En el apartado formal, Cuenca se mantiene fiel al estilo sencillo que venía mostrando en algunas películas anteriores, construyendo una puesta en escena muy coherente, que funciona muy bien dentro de su propio universo y no hace alardes. El amor de Andrea es una película en la que lo realmente importante es cómo se cuenta la historia de esta adolescente, y cómo refleja a sus personajes y las dinámicas que suceden entre ellos. Tal vez el único elemento que llama la atención sobre sí mismo de forma directa es la propia presencia de la ciudad de Cádiz, que realmente se vuelve casi un personaje más de la historia. No solo resulta llamativa la elección de los espacios de la ciudad, la forma en que vibran con la narración, y la energía con la que acoge a los personajes; como el hecho de que la historia se desarrolle en invierno, de forma que experimentamos la historia desde un Cádiz no tan conocido, con una luz blanca y difuminada de una belleza especial. 
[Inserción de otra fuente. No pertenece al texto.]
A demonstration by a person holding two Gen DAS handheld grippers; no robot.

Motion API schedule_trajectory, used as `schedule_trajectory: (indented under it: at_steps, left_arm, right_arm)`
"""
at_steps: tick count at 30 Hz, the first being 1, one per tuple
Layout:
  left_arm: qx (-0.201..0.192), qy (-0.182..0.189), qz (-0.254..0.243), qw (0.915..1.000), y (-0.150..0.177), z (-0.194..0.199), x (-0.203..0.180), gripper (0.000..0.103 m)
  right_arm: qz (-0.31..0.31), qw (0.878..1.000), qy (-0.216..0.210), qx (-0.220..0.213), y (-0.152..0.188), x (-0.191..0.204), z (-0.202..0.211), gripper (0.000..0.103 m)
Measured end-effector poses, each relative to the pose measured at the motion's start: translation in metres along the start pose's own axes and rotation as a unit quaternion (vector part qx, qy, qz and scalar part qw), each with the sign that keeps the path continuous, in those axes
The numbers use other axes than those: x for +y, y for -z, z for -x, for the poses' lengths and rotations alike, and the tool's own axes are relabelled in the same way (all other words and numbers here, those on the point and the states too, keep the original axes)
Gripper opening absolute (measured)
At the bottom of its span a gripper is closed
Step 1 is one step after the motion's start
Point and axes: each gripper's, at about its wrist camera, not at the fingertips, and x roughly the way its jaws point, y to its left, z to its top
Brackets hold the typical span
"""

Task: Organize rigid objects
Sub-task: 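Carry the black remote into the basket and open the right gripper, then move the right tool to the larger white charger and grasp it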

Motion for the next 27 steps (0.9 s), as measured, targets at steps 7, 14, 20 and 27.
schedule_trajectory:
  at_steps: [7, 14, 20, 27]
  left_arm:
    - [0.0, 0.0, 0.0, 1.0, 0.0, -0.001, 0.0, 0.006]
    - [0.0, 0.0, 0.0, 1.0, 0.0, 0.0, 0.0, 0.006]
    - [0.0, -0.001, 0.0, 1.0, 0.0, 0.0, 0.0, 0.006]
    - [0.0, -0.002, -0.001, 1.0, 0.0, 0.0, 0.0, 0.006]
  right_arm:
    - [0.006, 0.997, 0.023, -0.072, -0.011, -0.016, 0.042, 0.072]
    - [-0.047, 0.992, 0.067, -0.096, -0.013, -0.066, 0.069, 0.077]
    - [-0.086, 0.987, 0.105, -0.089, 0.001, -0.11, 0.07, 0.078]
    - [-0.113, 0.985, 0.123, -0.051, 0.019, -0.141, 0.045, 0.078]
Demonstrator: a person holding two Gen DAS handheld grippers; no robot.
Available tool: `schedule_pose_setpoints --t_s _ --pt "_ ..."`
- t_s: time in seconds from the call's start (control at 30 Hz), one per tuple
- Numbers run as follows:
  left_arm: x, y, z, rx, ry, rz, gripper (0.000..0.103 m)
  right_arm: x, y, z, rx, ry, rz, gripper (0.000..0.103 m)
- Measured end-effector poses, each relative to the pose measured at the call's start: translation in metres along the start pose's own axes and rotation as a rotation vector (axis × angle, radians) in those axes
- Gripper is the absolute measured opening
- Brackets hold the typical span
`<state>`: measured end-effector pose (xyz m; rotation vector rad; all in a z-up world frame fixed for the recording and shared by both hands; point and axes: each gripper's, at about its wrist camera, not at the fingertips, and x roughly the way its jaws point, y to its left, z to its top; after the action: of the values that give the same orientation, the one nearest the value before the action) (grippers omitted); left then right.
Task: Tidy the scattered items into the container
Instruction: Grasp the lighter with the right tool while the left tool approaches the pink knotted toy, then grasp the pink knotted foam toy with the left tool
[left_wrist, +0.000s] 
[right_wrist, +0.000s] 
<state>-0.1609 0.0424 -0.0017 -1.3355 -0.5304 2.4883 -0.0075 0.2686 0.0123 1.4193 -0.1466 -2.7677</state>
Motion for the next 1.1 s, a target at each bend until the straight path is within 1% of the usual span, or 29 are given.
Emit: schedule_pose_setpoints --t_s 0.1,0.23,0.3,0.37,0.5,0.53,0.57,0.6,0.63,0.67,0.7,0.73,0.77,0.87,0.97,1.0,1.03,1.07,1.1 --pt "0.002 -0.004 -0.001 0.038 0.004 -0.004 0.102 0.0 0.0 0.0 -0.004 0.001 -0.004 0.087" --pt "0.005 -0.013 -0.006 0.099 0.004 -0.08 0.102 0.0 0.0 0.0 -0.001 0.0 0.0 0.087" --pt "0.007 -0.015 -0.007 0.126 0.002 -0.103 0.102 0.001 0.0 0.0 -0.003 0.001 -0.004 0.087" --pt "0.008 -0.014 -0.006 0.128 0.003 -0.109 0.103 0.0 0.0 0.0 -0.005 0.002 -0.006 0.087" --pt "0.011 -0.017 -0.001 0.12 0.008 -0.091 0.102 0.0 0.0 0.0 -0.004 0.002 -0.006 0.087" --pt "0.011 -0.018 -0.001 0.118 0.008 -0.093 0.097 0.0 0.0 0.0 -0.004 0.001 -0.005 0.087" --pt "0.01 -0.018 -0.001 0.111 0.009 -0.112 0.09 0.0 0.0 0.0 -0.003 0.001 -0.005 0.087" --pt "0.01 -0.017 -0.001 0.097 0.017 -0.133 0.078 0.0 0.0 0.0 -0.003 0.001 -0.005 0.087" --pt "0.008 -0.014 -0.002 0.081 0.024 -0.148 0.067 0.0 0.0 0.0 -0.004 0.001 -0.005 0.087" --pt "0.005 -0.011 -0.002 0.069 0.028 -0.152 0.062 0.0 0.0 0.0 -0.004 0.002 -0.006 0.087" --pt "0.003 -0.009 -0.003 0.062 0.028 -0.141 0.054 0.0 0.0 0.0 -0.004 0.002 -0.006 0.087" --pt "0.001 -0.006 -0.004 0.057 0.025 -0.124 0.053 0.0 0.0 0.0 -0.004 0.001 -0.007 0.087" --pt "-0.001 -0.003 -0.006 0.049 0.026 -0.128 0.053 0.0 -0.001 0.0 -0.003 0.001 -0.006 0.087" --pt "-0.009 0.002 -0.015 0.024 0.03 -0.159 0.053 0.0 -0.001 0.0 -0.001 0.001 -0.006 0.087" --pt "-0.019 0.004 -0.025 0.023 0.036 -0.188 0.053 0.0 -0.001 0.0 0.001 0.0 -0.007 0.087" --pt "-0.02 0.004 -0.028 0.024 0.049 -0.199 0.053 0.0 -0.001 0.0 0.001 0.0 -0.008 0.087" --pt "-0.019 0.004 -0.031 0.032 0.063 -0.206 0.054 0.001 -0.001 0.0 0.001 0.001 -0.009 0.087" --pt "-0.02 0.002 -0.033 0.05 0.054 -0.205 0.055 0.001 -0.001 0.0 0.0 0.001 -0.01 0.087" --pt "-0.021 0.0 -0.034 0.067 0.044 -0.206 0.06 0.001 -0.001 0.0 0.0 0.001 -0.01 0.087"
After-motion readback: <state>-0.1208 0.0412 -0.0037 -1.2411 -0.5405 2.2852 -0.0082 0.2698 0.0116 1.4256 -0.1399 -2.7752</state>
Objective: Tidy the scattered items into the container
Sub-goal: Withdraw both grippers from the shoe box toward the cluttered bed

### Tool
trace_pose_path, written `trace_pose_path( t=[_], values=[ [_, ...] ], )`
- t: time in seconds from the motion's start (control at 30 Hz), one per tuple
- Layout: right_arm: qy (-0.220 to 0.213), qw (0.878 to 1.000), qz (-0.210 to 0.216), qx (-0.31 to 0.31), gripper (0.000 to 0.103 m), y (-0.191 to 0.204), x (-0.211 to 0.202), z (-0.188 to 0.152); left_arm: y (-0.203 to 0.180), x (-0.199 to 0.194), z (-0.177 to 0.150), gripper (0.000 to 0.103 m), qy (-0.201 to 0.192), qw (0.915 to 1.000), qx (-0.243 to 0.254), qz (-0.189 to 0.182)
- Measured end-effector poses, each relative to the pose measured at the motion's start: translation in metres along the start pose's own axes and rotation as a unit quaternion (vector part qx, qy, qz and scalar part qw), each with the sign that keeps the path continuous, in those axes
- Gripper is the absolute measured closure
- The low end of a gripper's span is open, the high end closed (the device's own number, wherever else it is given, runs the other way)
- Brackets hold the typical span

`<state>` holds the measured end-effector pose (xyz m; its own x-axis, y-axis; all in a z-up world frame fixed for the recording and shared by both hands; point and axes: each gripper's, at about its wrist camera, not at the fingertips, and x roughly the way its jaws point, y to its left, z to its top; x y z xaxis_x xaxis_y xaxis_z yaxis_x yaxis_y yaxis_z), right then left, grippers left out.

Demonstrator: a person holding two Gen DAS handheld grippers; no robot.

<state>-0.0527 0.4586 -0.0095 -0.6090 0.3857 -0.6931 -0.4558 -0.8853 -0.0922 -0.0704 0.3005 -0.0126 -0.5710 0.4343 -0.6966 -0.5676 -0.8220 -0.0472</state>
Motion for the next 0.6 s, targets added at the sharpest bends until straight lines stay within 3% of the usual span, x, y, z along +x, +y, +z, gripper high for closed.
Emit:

Finalmente, si hay una idea clave en la construcción de esta historia, es la decisión de que el anhelo que causa dolor en Andrea no sea lo único que direcciona la película. Cuenca y Mayo no se focalizan únicamente en el objetivo de la adolescente, y dejan que la vida penetre entre las rendijas de la trama en forma de la cotidianidad de Andrea: sus aficiones (le gusta leer e ir a la playa), el tener que cuidar de sus hermanos menores, su relación con un amigo que está enamorado de ella… El amor de Andrea encuentra lugares luminosos y espacios seguros, que conforman este fragmento en la vida de su protagonista. Es una tendencia interesante dentro del cine actual de autor la de no dejar que los dramas caigan en terrenos totalmente oscuros y encontrar espacios para cosas ligeras y amables; en esa línea, llama la atención las diferencias de tono y temas de esta película respecto a las que venía desarrollando anteriormente Martín Cuenca, y para muchos, en este sentido resultará mucho más estimulante.


Título original: El amor de Andrea Duración: 101 min País: España Idioma: Español Dirección: Manuel Martín Cuenca Guion: Lola Mayo, Manuel Martín Cuenca Productores: Luis Collar, Manuel Martín Cuenca, Jaime Ortiz de Artiñano, Gonzalo Salazar-Simpson Fotografía: Eva Díaz Montaje: Ángel Hernández Zoido Música: Vetusta Morla Intérpretes: Lupe Mateo Barredo, Jesús Ortiz, Inés Amueva, Cayetano Rodríguez Anglada, Jose M. Verdulla Otero, Fidel Sierra, Irka Lugo, Agustín Domínguez

Sinopsis: Andrea, una chica de 15 años, quiere recuperar el amor de su padre, que desapareció de sus vidas cuando se divorció de su madre. Andrea recuerda a un padre amoroso y no puede entender por qué ahora no quiere ver a sus hijos. Tomás y Fidel, sus dos hermanos pequeños, son sus compañeros infatigables en esta aventura que habla de amor, familia y desencanto.